Mr. Ozanne’s challenge wants the law voided and the Republican senators involved fined $300 for violating the open-meetings law.

In the second legal action, Dane County Executive Kathleen Falk filed a restraining order and temporary injunction Friday against the state’s Republican leadership, saying the bill’s passage was illegal because not enough senators were present for the vote.

In her complaint, Ms. Falk states that the bill’s passage violated the state constitution and will likely result in civil lawsuits. She wants it paused “so that those negative effects can do no harm until it is certain the bill’s passage will survive the legal challenges.”

Resolving the legal battles before March 26 may be difficult. Dane Country Circuit Judge Maryann Sumi, who is hearing both cases, says that despite Friday’s hearing, she will likely not rule the same day, and she is out of the state next week.
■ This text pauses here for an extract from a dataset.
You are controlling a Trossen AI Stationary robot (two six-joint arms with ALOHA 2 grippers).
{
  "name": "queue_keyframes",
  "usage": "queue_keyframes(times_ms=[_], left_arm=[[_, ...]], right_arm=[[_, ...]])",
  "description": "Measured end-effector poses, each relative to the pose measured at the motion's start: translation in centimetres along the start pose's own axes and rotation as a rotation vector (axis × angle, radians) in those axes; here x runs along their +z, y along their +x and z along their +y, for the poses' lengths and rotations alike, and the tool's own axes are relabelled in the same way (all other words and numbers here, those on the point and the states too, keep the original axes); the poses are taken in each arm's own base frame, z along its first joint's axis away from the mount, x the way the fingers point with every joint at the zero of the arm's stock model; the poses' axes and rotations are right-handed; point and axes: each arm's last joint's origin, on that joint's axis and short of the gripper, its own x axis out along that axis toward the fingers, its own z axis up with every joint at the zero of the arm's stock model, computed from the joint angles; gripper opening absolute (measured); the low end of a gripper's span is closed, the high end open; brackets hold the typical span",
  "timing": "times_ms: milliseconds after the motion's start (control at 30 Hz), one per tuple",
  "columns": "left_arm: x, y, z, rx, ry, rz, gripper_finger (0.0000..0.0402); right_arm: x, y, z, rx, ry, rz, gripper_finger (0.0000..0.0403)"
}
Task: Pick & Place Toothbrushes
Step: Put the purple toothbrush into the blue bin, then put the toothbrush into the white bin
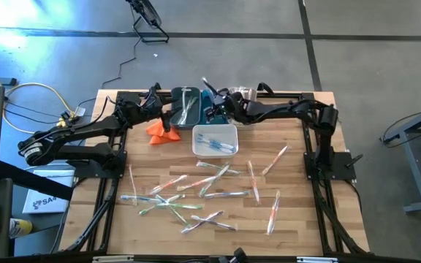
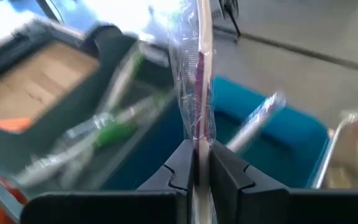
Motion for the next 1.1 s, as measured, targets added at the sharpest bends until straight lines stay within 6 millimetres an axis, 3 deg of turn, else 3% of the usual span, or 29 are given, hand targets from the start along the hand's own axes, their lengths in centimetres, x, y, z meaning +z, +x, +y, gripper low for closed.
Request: queue_keyframes(times_ms=[533, 1100], left_arm=[[0.0, 0.0, 0.0, -0.001, 0.000, 0.000, 0.0167], [0.0, 0.0, 0.0, -0.002, -0.001, 0.003, 0.0167]], right_arm=[[-1.7, 1.8, -0.5, -0.030, 0.007, 0.062, 0.0027], [-1.8, 1.8, -0.7, -0.054, -0.041, 0.064, 0.0144]])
In a preliminary hearing Tuesday, Judge Sumi told both parties they could request a different judge if they wanted their cases expedited.

The origin of the legal challenges – Dane County, home of Madison, the state capital – is not surprising. It leans strongly for Democrats each election cycle, says Franklin. “There is a public opinion aspect of this that is driving it, where the Democrats and presumably some Republicans are outraged at the timing and the procedure of [the bill’s passage],” he says, which makes the legal actions “perfectly consistent with what is going on.”